Names
- Full name: Modewarre Football and Netball Club
- Nickname: Warriors

Club details
- Founded: 1879; 147 years ago
- Competition: Bellarine Football League
- Chairperson: Paul Grossman
- Ground: Mt Moriac Reserve

Uniforms
| Home |

Other information
- Official website: mfnc.com.au

= Modewarre Football and Netball Club =

The Modewarre Football and Netball Club, nicknamed the Warriors, is an Australian rules football and netball club situated near the rural town of Moriac, Victoria.
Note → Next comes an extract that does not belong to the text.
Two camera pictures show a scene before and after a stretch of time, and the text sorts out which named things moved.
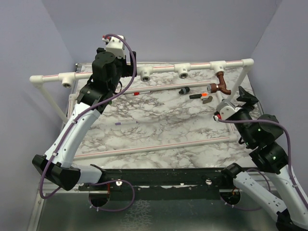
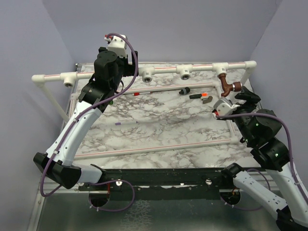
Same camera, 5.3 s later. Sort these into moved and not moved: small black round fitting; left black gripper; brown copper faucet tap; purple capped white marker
Moved: brown copper faucet tap
Not moved: left black gripper; purple capped white marker; small black round fitting
Modewarre teams currently compete in the Bellarine Football League.

The club, established in 1878, plays its home games at the Mount Moriac Recreation Reserve, Mount Moriac.

==Premierships==
- Geelong & District Football League (11): 1931, 1938, 1952, 1954, 1960, 1973, 1974, 1976, 1979, 1989, 1994
- Bellarine Football League (1): 2018
- AFL Barwon Female Football (1): 2023 (Division 3)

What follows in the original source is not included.